Exercise requirements -> Copy out each line of the data that holds the string "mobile".

####################

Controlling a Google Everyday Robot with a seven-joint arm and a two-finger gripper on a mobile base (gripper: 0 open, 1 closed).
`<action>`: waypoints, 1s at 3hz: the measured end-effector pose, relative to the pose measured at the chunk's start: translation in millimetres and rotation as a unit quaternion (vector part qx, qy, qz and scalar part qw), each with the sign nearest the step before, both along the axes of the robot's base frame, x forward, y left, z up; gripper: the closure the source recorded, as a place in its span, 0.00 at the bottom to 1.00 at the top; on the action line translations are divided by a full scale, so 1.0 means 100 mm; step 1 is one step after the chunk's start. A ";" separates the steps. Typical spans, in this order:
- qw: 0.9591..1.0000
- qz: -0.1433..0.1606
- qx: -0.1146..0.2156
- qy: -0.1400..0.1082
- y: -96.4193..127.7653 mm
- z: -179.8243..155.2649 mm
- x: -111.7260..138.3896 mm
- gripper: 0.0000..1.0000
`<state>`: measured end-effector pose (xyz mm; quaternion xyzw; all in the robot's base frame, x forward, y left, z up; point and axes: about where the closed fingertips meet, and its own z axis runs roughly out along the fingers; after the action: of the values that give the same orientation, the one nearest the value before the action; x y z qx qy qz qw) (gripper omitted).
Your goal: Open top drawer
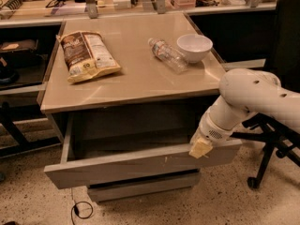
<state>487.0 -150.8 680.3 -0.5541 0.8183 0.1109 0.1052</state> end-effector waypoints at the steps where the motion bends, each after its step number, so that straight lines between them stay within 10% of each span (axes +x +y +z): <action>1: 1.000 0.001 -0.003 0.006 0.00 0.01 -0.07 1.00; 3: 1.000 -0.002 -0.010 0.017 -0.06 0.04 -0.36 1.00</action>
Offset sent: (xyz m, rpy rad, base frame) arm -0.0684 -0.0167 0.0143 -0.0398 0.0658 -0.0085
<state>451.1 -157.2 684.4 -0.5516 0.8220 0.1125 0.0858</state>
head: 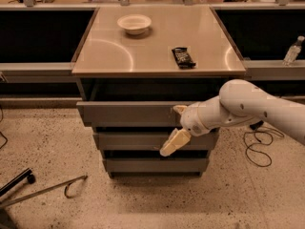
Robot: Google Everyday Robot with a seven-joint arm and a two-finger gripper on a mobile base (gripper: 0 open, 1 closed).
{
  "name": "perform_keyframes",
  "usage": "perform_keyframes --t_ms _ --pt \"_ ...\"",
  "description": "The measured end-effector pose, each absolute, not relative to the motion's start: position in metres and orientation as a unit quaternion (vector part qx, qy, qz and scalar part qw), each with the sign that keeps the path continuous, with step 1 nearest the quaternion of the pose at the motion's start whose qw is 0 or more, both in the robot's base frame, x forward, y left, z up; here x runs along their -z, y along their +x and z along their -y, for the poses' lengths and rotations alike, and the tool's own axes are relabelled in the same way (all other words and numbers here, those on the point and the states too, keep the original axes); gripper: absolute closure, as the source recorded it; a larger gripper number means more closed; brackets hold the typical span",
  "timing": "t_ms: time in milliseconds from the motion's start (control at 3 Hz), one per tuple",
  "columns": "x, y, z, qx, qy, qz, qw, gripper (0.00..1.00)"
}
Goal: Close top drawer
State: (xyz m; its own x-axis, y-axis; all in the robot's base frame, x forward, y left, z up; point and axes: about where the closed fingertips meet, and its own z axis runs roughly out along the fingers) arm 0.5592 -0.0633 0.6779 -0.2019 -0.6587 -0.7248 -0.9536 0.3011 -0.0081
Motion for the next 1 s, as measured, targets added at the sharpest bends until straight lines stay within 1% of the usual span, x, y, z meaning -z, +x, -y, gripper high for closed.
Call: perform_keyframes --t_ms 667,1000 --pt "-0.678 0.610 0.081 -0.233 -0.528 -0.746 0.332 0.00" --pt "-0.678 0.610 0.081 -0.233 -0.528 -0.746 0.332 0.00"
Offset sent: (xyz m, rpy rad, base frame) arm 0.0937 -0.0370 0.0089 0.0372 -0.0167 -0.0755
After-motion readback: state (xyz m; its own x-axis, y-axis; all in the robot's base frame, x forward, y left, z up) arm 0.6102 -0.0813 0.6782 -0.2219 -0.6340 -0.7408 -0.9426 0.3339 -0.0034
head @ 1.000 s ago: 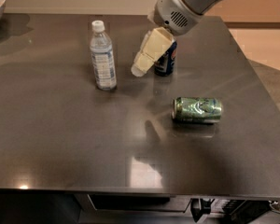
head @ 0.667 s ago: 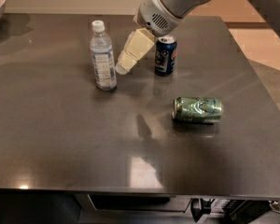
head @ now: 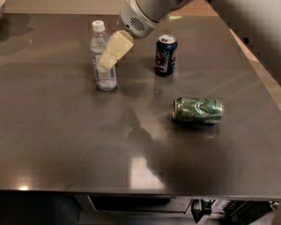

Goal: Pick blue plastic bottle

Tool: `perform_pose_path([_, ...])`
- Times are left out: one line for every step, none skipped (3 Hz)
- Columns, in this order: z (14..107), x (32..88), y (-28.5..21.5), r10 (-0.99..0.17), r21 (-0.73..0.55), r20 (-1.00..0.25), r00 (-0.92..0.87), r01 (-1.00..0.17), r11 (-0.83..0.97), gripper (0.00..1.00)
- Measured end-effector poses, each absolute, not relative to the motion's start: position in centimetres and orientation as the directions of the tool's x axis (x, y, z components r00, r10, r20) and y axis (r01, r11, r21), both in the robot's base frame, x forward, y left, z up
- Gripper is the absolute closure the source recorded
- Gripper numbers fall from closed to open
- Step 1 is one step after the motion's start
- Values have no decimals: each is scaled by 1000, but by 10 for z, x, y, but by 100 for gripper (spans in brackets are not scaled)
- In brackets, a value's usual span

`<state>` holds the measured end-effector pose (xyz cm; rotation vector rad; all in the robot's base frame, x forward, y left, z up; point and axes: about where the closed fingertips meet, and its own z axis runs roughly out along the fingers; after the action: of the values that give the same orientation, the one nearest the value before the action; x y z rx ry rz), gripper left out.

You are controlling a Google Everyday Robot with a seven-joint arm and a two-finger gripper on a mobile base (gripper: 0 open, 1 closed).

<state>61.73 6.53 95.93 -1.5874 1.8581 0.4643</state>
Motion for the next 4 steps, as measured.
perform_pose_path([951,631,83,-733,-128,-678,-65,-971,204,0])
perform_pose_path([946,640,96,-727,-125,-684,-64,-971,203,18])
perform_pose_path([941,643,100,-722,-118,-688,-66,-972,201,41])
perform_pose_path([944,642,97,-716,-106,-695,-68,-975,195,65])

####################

Your response ->
Controlling a Google Everyday Robot with a seven-joint arm and a two-finger gripper on a mobile base (gripper: 0 open, 1 closed).
Robot: Google Everyday Robot with a seven-joint arm and a two-finger gripper on a mobile base (gripper: 0 open, 1 closed).
You are controlling a Google Everyday Robot with a seven-joint arm and a two-finger gripper on a mobile base (gripper: 0 open, 1 closed).

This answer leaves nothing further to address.